Humpback whale algorithm from Google

Molkree commented 3 years ago

On OOI data https://tfhub.dev/google/humpback_whale/1

valentina-s commented 3 years ago

The extract_embedding_from_signal function from Audio_embeddings.ipynb can apply the Humpback model to a .wav file. There has been confirmed Humpback call on 10/26/21 at 13:40, thus it can be a good testing time frame blog on humpback activity.

Benjamintdk commented 2 years ago

Hi @Molkree,

Can I clarify if this issue is just to test the model on the audio file first, or to integrate it into the GH Actions workflow? Thanks.

valentina-s commented 2 years ago

@Benjamintdk, @wetdog already has the functionality to apply the model to the audio files, but it would be great to integrate in a pipeline as new data comes in, and storing summary statistics of the output.

Notebook example of humpback embedding

Molkree commented 2 years ago

@Benjamintdk, as Valentina mentioned above you can start with just applying an existing function from that notebook and see how it looks for the time with confirmed humpback whale call.

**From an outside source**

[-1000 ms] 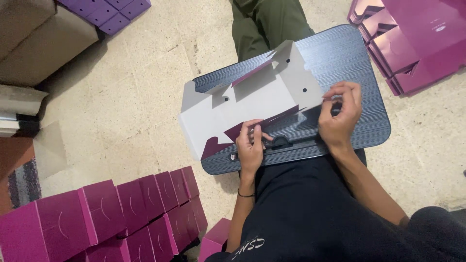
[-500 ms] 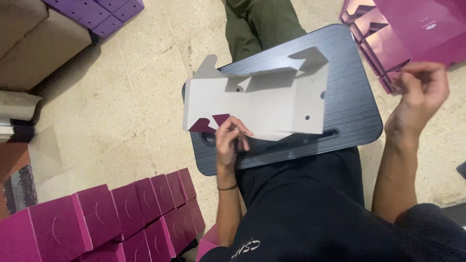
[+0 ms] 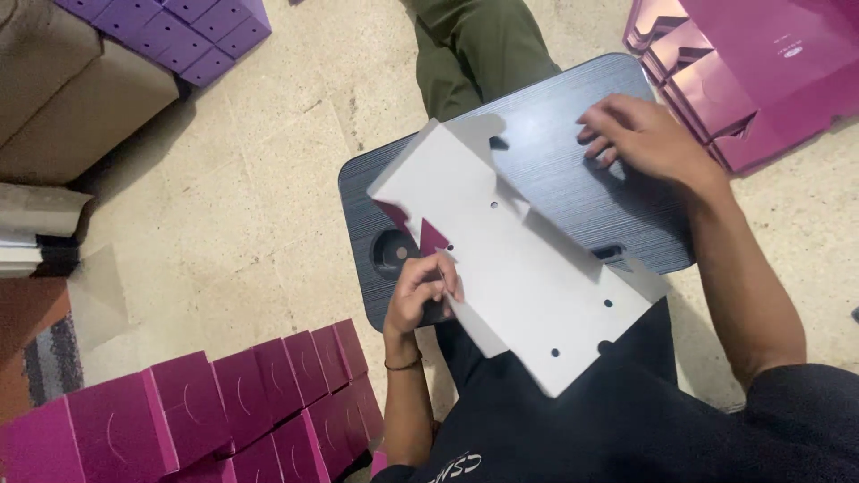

But the ultimate goal is to run it continuously, yes. I think that running it every day for the previous 24 hours would be overkill and we probably will need to find "interesting" time segments to run the neural net on them. But it's a different issue 😄

Making the model work on recordings from Orcasound is the first step, probably semi-manually supplying audios at first but later with the small script that takes start+end time and the node.

Benjamintdk commented 2 years ago

@valentina-s @Molkree Thanks so much for clarifying, I will attempt testing the model first in the notebook before looking to integrate it with the script. I still have a last question though: Will the model be used to process OrcaSound data or OOI data (cos you mentioned OOI in the original post)?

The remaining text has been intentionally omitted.